The first law compels tech companies to provide access to encrypted information, while the latter sets down harsher punishments for companies hosting violent material online.

“Taken together, these sorts of measures tend to make it more costly and risky to build a successful tech firm,” the report said.

“Established multinational technology companies have vast resources available to meet those costs and risks, while new firms will be disproportionately burdened.

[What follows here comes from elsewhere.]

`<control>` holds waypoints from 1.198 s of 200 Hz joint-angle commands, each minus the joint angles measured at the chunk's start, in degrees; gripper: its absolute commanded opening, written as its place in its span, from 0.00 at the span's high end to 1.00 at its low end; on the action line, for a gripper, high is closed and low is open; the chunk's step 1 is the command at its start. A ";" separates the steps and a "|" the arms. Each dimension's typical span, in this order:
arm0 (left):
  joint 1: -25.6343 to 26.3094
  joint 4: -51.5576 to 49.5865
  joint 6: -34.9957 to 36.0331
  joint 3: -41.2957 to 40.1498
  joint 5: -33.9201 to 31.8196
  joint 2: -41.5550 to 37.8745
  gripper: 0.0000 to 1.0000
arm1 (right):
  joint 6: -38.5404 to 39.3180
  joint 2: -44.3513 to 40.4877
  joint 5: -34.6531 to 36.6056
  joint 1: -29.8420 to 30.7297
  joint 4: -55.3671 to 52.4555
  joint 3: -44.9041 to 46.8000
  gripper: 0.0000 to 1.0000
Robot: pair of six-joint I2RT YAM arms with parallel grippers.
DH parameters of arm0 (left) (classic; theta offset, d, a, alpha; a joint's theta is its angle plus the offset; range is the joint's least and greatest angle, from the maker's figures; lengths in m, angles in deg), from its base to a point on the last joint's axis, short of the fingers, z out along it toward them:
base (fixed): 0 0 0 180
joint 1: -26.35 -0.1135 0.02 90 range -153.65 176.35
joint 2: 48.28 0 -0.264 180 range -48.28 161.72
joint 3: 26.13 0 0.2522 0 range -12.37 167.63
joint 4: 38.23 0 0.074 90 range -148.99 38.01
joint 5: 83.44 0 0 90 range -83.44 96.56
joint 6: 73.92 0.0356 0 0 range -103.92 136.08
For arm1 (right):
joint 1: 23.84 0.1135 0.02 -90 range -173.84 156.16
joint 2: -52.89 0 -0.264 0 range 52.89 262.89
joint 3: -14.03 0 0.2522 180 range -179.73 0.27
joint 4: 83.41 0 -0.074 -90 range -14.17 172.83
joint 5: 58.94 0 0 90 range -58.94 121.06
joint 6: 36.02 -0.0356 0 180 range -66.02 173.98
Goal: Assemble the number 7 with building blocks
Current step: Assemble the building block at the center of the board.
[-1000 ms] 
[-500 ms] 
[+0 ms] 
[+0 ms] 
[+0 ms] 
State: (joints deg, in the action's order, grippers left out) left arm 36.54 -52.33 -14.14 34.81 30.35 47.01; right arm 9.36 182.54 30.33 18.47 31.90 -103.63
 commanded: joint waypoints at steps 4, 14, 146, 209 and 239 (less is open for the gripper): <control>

Perversely, laws aimed at clamping down on the behaviour of the biggest global tech firms may actually entrench their market dominance.”

As Australia was later to the digital boom than its international counterparts, during which time a number of overseas companies became “entrenched global behemoths”, local tech firms will find it harder to scale beyond national borders. 

“Those circumstances present a difficult challenge for an Australian industry that is still in its relative infancy: how to continue scaling rapidly in an environment where governments are looking to reign in tech companies,” the report said. 

This week, Labor introduced an amendment to the Assistance and Access Act which would alter the definitions of ‘systemic weakness’ and ‘systemic vulnerability’. The Act includes a prohibition on requiring a service provider to introduce a systemic weakness or vulnerability into its systems. The bill is not expected to be debated until 2020.

Additionally, the report raised concerns about the federal government’s R&D Tax Incentive, calling it “still in turmoil”.

In 2018, the government said it would introduce a $4 million annual cap on cash refunds for companies with turnover of less than $20 million in an effort to tighten the $3 billion blow-out, according to the AFR

“Despite Australia being one of only a handful of OECD nations reporting falling R&D spend, the R&DTI continues to be a target for cost-saving,” the Crossroads report claims. 

“The tightening approach to supporting software development under the scheme continues to leave startups in limbo as to what they are entitled to under perhaps the single most important government support mechanism for start-ups.”